Aim of the exercise: In the data below, locate each line with the word "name" and list it.

----

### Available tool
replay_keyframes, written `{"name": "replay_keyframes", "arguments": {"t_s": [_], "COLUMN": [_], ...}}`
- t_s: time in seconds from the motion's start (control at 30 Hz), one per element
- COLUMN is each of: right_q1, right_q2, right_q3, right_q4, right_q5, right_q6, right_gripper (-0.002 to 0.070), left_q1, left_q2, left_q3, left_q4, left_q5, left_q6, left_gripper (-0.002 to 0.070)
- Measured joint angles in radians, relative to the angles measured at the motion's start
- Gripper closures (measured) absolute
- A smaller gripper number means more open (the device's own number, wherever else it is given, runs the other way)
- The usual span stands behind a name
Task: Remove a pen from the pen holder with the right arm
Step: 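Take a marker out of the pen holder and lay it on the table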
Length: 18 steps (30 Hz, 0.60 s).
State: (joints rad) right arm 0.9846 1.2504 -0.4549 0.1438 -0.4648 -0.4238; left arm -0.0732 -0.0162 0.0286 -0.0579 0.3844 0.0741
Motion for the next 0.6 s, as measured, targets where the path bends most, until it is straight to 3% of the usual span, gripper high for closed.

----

Written solution:
replay_keyframes, written `{"name": "replay_keyframes", "arguments": {"t_s": [_], "COLUMN": [_], ...}}`
- The usual span stands behind a name

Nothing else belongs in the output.